Trubshawe is waiting loyally in the reception at the top of a huge moving staircase that leads to heaven, expecting Peter to arrive at any minute, but he fails to appear. A confused Trubshawe then starts asking uncomfortable questions of the staff who tell him there has never been a mistake, not for a thousand years at any rate, and if there was the alarm bell would ring - which it duly does. Yes, Peter is washed up alive on the beach, and once he realises he is alive and not dead, he can't believe his luck, especially when he meets June riding her bicycle back from the Air Force base and their relationship is secured. But the afterlife won't let Peter get away so easily, and send Conductor 71 (Marius Goring sublime as French nobleman) down to ask him to give up life and romance and accompany him back "upstairs".

Peter's meetings with the Frenchman lead June to think there is something seriously wrong with his head, and she goes to her friend the village doctor, Frank Reeves (Roger Livesey, never better) to see what can be done. He elects to humour Peter and go along with his stories of lodging an appeal to prevent him going to heaven now he has found happiness on Earth, and it's one of the ingenious aspects of the film that both the reality of a brain injury and the fantasy of the afterlife could be equally true, with hints of both either way such as the chess book disappearing from the realm of the living when Conductor 71 borrows it.

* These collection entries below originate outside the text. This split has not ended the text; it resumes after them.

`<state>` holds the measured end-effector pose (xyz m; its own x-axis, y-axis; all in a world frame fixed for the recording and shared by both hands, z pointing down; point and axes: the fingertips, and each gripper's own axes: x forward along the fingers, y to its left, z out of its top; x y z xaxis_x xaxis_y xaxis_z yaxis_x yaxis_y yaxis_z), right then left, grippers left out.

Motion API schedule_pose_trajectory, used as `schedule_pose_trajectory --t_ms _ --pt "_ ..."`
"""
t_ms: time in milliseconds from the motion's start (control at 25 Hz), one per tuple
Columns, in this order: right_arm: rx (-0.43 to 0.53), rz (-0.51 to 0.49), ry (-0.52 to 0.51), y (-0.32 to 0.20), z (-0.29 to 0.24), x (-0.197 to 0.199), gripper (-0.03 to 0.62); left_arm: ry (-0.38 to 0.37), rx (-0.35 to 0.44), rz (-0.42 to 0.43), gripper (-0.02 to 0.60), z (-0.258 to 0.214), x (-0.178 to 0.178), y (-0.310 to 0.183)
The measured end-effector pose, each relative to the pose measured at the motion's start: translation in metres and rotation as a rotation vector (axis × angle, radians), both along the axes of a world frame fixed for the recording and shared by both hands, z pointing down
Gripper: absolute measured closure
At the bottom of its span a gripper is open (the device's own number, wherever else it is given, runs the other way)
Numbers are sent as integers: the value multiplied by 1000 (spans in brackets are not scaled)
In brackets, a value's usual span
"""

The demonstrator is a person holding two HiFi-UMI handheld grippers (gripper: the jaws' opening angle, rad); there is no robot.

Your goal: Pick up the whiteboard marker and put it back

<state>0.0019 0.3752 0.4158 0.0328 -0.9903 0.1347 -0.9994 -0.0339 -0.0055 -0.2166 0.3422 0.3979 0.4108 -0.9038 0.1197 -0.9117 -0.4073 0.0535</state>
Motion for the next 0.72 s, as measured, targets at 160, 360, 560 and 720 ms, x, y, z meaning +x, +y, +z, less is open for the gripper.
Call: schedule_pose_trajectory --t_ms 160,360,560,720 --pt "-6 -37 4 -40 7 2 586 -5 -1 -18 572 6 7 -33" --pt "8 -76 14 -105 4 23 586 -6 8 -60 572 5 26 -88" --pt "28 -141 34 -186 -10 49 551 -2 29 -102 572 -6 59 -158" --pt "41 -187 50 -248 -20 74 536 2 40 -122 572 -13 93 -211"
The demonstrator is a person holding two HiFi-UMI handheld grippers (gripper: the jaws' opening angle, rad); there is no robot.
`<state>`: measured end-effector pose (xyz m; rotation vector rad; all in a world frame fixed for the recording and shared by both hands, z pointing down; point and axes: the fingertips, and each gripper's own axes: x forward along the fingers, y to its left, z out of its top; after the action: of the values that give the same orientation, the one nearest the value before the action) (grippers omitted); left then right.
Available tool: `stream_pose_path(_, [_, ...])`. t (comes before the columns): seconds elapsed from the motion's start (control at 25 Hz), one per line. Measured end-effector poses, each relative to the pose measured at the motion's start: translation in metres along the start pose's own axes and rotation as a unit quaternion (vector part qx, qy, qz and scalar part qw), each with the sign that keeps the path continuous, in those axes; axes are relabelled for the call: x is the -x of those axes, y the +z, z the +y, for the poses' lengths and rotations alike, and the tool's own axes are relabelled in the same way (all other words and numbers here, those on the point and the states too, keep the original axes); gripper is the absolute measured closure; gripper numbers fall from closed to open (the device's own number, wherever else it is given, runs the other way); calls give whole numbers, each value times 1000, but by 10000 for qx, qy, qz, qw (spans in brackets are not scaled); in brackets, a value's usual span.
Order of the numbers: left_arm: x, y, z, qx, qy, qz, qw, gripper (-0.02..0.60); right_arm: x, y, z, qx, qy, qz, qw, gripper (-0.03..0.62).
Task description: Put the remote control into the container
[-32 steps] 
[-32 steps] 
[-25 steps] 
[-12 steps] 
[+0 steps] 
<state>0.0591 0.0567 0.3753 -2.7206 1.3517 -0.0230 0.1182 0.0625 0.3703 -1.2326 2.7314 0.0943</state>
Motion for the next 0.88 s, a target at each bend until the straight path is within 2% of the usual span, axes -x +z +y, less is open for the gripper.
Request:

Peter must now attend his own trial, but who can he find to be his "lawyer" when heaven has appointed the first American killed in the War of Independence as the prosecution? That's where the hands across the Atlantic business comes in, making the point about the individual not being responsible for the darker deeds of their country (was Germany in their minds?). But mostly this is a love story, with Niven and Hunter achingly romantic in their desire not to be parted by death; and that's what this film is about under the irresistable charm, the dread of losing a loved one forever. Music by Allan Gray.